*Exercise:*
Among these entries, count the lines containing the word "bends" and answer with only the number.

*Data supplied:*
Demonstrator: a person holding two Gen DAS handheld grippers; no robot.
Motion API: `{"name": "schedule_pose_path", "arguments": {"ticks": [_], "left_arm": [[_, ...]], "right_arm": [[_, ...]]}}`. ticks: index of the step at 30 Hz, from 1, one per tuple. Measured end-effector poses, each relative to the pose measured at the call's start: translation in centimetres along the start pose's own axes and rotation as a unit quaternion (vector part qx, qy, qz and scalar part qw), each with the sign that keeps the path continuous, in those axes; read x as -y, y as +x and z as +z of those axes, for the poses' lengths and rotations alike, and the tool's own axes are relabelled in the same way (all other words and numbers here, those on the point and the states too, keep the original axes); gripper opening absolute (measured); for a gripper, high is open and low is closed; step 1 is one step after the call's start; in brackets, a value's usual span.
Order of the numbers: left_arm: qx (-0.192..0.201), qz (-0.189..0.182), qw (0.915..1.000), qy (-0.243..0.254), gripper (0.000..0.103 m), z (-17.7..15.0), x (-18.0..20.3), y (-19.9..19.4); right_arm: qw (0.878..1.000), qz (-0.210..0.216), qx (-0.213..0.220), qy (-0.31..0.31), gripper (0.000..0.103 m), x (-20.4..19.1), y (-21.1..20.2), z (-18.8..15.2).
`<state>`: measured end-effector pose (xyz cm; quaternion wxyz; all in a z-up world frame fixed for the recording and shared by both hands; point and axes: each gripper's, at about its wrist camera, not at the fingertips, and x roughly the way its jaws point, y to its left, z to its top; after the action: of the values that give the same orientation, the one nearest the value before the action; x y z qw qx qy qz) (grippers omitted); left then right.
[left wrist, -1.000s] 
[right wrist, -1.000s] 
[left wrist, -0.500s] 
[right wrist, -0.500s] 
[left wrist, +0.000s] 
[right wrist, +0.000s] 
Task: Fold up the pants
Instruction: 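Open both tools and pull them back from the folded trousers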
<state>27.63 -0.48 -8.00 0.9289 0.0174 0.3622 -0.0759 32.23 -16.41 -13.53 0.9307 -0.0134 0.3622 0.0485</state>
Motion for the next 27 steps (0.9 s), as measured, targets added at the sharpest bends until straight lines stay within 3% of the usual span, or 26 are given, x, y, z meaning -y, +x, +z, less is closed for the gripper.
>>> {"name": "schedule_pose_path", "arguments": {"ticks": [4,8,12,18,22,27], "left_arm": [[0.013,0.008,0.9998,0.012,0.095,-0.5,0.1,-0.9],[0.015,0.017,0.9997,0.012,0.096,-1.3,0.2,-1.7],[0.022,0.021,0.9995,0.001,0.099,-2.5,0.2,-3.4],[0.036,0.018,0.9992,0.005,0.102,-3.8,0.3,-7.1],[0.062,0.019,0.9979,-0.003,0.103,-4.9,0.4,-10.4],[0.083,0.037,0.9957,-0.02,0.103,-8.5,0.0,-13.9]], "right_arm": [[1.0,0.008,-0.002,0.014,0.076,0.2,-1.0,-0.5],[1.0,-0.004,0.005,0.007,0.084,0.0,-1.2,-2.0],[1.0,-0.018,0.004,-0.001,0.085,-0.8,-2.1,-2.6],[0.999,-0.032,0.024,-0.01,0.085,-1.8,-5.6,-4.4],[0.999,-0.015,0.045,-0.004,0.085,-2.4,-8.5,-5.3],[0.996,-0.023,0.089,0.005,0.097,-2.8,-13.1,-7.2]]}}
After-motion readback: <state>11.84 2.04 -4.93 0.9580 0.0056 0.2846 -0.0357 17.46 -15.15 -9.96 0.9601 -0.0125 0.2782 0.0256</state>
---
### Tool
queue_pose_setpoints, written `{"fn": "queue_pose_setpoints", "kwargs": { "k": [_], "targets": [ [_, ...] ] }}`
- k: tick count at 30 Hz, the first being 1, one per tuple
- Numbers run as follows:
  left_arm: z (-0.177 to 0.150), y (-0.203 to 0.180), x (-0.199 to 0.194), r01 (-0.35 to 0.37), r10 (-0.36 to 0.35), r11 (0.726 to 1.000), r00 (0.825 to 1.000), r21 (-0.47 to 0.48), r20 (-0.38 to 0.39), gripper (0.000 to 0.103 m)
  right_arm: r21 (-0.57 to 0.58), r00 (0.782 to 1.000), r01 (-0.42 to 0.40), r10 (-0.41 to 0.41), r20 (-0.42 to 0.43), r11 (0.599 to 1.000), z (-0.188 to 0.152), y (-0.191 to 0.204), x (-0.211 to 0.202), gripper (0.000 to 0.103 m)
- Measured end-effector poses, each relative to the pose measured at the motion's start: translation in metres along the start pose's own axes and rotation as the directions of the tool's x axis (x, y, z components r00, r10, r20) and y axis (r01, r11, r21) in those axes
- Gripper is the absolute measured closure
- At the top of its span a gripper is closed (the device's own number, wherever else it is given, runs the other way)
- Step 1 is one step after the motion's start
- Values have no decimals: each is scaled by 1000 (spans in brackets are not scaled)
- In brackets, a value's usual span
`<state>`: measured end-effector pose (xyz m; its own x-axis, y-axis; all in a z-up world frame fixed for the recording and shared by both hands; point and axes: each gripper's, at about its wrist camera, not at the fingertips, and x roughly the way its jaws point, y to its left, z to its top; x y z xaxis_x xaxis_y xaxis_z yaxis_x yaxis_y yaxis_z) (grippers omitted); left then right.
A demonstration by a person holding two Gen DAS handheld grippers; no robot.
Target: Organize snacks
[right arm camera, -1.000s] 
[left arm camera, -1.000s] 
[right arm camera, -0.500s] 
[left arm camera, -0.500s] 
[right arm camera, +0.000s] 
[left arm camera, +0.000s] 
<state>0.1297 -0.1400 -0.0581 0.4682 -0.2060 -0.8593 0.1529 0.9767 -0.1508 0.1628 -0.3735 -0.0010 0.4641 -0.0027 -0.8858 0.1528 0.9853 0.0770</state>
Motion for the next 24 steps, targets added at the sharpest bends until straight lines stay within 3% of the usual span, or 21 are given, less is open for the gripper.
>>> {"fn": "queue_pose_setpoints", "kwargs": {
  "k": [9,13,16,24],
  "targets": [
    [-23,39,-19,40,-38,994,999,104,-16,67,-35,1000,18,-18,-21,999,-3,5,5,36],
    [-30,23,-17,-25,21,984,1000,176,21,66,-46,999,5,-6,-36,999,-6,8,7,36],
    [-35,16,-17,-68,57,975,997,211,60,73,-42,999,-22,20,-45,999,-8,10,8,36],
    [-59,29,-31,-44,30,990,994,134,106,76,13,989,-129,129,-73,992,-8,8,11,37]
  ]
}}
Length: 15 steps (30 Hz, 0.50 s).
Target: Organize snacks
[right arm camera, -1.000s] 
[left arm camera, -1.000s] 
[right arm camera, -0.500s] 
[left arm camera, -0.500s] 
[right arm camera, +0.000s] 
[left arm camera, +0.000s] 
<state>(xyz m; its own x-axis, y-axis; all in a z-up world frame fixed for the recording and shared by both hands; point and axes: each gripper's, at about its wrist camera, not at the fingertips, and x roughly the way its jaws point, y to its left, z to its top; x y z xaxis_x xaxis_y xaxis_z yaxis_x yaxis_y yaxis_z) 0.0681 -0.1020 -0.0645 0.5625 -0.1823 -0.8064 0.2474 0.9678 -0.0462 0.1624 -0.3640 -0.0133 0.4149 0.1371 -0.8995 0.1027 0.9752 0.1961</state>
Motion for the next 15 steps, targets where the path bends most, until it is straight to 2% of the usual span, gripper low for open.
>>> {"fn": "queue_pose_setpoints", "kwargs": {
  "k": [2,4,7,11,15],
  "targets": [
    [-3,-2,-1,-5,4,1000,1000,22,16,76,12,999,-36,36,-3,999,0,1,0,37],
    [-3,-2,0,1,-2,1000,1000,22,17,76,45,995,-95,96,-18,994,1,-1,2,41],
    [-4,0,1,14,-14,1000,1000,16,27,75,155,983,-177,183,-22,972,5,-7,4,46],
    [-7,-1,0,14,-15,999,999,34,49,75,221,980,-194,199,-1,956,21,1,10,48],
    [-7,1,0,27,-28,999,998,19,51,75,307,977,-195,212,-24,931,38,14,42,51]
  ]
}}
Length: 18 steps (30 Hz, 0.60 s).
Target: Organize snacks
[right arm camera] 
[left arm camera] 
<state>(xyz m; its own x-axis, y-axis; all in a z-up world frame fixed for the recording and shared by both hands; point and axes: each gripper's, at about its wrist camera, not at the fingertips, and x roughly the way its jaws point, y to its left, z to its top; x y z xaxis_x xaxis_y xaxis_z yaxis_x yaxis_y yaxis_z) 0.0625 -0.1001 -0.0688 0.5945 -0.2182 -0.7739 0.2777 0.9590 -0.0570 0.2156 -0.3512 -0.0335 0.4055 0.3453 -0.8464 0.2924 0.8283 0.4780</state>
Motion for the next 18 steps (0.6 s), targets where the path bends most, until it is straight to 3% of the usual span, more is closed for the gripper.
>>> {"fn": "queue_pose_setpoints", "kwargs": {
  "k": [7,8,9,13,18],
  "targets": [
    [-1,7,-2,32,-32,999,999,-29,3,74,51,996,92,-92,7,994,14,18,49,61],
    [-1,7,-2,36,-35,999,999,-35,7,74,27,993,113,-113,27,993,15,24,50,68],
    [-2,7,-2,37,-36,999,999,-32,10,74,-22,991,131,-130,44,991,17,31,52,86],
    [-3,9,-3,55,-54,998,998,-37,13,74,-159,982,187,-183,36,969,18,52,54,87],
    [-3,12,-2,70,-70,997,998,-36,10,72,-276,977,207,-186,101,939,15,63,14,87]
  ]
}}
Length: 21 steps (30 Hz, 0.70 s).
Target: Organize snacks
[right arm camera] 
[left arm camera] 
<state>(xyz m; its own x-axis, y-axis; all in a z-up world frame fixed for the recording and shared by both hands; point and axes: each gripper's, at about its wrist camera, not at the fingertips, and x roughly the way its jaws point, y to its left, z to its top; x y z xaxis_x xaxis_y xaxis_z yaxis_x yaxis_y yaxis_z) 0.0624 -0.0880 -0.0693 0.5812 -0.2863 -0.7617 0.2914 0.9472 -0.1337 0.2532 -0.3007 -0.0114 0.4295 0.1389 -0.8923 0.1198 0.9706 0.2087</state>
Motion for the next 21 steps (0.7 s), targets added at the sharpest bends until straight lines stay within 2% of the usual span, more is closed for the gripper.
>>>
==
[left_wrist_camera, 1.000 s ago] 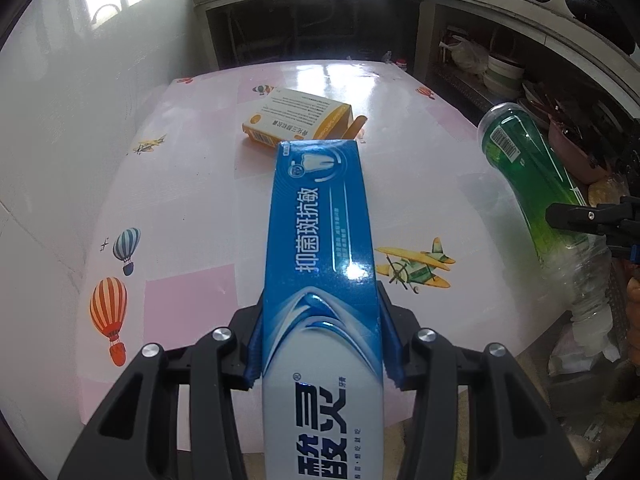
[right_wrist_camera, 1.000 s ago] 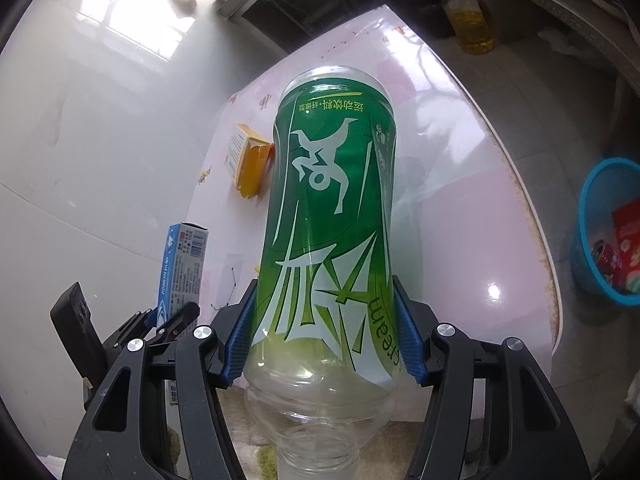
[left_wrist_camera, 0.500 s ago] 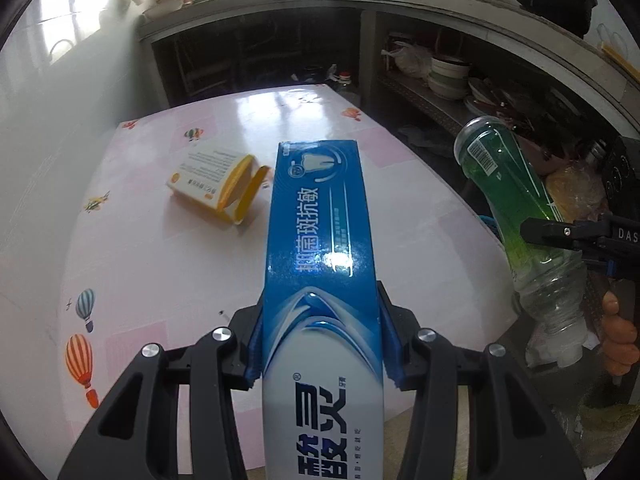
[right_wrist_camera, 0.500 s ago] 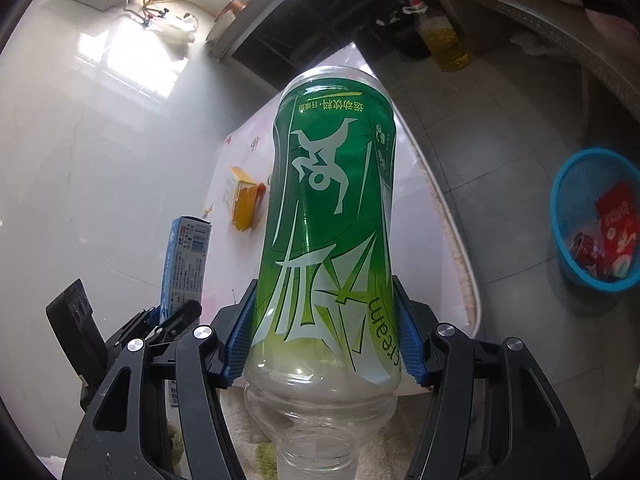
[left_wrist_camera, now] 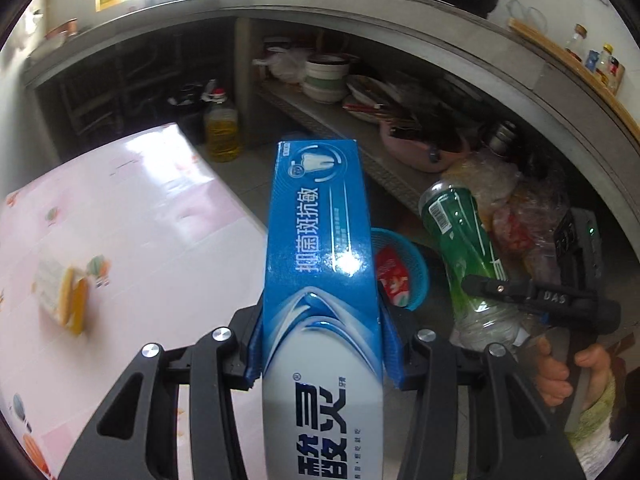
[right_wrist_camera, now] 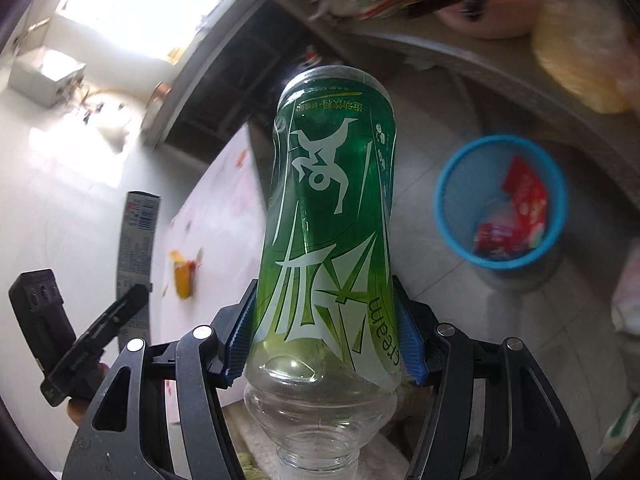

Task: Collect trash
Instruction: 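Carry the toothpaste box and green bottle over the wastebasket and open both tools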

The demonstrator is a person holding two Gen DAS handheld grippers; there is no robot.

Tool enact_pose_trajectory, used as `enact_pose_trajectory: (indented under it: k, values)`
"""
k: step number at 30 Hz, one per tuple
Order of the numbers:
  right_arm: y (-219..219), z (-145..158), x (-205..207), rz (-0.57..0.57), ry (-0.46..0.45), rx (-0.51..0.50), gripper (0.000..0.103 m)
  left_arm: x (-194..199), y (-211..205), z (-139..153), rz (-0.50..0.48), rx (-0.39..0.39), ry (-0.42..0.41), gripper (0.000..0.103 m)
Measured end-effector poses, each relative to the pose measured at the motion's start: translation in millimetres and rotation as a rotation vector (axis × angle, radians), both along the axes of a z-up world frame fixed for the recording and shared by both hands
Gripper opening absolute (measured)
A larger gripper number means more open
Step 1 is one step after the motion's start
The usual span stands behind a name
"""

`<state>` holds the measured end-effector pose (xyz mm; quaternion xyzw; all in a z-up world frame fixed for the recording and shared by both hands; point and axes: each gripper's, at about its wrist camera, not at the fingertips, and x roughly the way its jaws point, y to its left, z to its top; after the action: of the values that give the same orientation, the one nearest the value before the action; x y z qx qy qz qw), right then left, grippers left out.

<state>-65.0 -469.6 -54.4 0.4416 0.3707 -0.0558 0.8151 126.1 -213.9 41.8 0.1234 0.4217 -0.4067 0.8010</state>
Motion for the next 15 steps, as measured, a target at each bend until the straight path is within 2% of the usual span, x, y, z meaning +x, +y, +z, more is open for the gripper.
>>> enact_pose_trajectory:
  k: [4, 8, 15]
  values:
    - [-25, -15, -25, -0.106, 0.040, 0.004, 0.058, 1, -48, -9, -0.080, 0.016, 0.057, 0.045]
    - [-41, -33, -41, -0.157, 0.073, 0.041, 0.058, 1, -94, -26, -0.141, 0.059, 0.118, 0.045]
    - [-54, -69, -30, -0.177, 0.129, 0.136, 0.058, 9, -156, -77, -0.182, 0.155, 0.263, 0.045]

*Result:*
5